On the longer route, Durango is the first of the Spanish colonial towns that distinguish Mexico’s heartland, and it’s certainly the most attractive city between here and the US border. That said, it’s a good eight to ten hours on the bus from Chihuahua, so you might consider breaking the journey in Hidalgo del Parral.
Although the Sierra Madre still looms on the western horizon, the country around Durango itself is flat.
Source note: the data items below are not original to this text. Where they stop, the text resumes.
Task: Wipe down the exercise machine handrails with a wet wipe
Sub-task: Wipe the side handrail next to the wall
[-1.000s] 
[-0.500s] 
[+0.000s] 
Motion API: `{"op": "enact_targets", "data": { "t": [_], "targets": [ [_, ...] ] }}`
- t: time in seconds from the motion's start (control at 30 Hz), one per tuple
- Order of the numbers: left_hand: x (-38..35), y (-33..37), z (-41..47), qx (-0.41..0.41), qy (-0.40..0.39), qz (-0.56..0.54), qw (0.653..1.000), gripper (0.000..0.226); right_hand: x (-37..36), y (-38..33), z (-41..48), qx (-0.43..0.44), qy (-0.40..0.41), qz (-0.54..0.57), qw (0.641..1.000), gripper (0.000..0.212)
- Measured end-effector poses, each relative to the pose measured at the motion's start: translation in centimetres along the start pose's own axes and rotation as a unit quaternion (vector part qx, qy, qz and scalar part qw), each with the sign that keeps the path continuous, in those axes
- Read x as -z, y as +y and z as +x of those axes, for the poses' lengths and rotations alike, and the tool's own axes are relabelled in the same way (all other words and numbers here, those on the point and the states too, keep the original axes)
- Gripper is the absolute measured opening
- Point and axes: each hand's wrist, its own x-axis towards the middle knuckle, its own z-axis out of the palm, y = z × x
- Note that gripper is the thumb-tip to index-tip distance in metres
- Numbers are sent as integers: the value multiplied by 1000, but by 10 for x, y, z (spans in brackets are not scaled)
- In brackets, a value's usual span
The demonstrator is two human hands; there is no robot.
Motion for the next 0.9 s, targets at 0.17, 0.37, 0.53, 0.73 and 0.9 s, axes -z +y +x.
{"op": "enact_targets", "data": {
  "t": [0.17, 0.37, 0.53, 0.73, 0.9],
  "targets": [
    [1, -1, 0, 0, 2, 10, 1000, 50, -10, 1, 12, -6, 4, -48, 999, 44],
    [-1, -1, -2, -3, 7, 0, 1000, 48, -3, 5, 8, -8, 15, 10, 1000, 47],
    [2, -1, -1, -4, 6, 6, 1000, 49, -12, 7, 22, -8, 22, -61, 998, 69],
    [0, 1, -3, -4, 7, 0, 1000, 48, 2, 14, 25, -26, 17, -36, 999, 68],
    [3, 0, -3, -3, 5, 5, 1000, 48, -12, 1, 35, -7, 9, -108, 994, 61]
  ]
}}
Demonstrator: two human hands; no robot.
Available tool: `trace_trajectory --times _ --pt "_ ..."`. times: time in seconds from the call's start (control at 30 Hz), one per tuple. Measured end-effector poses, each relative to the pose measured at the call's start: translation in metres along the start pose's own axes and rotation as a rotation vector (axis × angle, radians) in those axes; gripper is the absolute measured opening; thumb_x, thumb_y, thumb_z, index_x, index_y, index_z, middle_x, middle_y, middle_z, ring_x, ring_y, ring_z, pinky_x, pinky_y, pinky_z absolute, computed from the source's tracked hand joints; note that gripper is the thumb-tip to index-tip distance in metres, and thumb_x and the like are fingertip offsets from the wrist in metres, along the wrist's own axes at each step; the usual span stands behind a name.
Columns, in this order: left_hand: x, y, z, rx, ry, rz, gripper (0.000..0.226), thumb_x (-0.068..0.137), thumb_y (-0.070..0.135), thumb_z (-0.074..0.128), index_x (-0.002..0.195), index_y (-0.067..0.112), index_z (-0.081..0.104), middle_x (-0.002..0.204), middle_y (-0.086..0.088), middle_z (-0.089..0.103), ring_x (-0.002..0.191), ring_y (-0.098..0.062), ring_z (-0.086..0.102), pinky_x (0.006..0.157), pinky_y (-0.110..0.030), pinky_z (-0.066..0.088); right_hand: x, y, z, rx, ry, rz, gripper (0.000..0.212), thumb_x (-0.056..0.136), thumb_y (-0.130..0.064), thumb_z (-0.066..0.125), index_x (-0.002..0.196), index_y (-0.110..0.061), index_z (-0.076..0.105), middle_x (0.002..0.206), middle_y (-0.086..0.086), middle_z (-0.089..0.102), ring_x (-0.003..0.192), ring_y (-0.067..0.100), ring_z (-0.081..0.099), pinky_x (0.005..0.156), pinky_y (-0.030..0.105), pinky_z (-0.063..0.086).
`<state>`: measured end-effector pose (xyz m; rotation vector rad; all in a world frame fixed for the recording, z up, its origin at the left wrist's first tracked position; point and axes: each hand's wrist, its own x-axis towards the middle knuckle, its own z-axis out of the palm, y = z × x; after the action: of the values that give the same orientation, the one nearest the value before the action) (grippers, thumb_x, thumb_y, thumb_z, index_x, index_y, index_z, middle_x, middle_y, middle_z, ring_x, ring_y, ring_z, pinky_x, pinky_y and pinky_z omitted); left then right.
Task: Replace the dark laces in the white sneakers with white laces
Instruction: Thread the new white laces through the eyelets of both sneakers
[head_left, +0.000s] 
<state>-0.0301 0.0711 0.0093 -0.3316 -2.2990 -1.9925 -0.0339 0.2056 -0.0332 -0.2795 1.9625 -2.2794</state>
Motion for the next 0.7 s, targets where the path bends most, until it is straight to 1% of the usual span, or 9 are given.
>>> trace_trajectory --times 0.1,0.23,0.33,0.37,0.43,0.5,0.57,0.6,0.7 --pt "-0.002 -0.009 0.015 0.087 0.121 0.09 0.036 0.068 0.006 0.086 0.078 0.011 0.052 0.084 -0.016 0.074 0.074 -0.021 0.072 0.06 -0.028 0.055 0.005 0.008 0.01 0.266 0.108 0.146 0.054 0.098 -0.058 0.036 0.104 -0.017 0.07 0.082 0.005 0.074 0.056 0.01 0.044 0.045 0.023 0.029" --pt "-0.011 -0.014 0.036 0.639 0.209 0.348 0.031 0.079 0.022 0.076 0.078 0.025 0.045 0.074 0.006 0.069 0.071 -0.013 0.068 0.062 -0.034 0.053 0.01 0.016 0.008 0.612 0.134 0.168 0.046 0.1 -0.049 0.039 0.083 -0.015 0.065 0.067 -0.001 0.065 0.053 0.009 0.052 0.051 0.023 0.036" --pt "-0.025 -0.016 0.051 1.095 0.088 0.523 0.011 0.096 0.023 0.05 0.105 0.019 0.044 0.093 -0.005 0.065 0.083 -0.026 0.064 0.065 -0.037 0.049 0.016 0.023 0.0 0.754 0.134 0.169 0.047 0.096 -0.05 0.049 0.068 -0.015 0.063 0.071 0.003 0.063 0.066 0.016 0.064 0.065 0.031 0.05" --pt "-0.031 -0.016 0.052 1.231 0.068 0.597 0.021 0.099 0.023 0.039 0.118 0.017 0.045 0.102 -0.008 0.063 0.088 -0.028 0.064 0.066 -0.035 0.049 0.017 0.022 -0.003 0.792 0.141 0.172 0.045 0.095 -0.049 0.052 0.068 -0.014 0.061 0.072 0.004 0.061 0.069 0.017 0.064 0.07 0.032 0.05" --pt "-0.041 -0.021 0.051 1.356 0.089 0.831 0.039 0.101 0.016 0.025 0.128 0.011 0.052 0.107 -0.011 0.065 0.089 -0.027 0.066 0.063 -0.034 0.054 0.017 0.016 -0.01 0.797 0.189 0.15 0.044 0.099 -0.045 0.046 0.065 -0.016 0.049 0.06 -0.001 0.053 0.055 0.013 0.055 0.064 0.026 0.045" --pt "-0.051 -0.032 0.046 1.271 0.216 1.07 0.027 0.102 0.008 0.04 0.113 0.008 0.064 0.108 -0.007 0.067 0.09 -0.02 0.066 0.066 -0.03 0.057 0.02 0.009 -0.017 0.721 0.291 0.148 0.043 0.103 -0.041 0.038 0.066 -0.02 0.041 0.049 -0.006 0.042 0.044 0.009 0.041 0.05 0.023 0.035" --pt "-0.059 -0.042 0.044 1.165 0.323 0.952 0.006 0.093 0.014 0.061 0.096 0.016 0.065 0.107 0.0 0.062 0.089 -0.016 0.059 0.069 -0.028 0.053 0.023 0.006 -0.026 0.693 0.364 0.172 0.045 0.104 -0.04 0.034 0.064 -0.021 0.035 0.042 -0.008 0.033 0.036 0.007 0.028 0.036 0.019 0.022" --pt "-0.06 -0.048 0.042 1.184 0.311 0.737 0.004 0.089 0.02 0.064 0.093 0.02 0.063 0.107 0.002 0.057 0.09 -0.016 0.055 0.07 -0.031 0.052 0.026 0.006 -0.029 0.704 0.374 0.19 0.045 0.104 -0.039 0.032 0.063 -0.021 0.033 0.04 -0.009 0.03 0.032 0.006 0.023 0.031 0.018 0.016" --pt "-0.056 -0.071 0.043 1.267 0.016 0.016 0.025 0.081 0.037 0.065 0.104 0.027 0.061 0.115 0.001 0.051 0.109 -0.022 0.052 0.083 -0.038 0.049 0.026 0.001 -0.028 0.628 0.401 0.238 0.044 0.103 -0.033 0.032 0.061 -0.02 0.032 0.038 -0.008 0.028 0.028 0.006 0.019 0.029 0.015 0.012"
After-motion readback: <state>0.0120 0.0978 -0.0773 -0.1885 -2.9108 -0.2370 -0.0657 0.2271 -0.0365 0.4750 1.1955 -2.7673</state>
Just two low hills mark out the city from the plain: the Cerro del Mercado, a giant lump of iron ore that testifies to the area’s mineral wealth, rises squat and black to the north, while to the west a climb up the Cerro de los Remedios provides a wonderful panorama over the whole city. Officially named Victoria de Durango, the city, with its nearly 550,000 inhabitants, sits between these two hills in the Valle del Guadiana. Highways 45 and 40 intersect here, making it an important transport junction between the coast and the interior cities of Torréon, Saltillo and Monterrey, but the town is worth a visit of a day or two in its own right, with beautiful colonial architecture and evocative film sets where the likes of John Wayne made movies in the 1960s. The people, too, are a charismatic and gregarious bunch whose hospitality comes as a charming respite from the north.
Durango’s fiesta, on July 8, celebrates the city’s foundation on that day in 1563 by Francisco de Ibarra. Festivities commence several days before and run right through till the fiesta of the Virgen del Refugio on July 22 – well worth going out of your way for, though rooms are booked solid.
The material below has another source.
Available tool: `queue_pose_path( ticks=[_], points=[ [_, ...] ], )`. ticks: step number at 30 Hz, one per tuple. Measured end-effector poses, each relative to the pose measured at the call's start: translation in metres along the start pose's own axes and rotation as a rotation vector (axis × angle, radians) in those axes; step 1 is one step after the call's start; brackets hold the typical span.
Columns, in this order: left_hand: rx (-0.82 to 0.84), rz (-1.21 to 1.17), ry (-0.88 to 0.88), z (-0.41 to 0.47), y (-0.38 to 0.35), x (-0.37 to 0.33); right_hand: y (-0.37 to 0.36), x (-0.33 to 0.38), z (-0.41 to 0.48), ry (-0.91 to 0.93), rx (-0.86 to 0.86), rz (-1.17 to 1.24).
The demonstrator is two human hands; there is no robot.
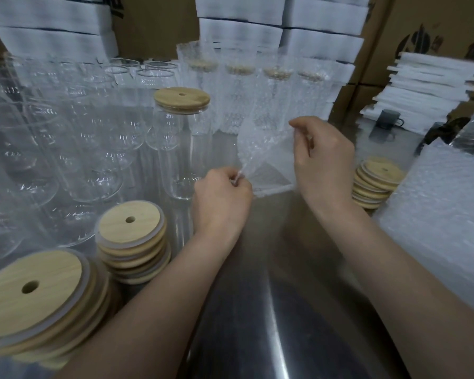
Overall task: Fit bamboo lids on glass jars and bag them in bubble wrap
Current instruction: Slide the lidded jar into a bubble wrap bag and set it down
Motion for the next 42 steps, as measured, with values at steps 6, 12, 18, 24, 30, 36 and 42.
queue_pose_path(
  ticks=[6, 12, 18, 24, 30, 36, 42],
  points=[
    [0.009, -0.111, 0.069, -0.006, -0.003, -0.001, -0.002, 0.022, -0.004, 0.086, 0.054, 0.062],
    [0.030, -0.210, 0.126, -0.009, -0.005, -0.005, -0.029, 0.079, -0.010, 0.111, 0.305, 0.487],
    [0.071, -0.253, 0.175, -0.009, -0.010, 0.010, -0.091, 0.103, -0.015, 0.007, 0.609, 0.478],
    [0.078, -0.255, 0.192, -0.008, -0.007, 0.012, -0.095, 0.103, -0.007, 0.018, 0.480, 0.457],
    [0.044, -0.209, 0.157, -0.007, -0.002, 0.002, -0.045, 0.088, -0.005, -0.044, 0.218, 0.802],
    [-0.008, -0.355, 0.196, -0.006, 0.000, 0.007, -0.022, 0.039, -0.005, -0.450, 0.151, 1.305],
    [-0.061, -0.378, 0.231, -0.003, 0.006, 0.016, -0.011, 0.014, -0.010, -0.508, 0.085, 1.273]
  ],
)
Point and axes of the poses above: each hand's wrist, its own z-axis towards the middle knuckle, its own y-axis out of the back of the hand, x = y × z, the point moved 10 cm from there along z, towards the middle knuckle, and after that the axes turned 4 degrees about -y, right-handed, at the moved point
Almost all the monuments in downtown Durango are clustered in a few streets around the Plaza de Armas and the huge covered market nearby. On the plaza itself is the Catedral Basílica Menor its two robust domed towers dwarfing the narrow facade. It’s a typical Mexican church in every way: externally imposing, weighty and Baroque, with a magnificent setting overlooking the plaza, but the interior is ultimately disappointing – dim and uninspired by comparison. Much better is the opulent collection of religious art and historical artefacts within the cathedral’s Museo de Art Sacro; enter on Negrete, behind the cathedral.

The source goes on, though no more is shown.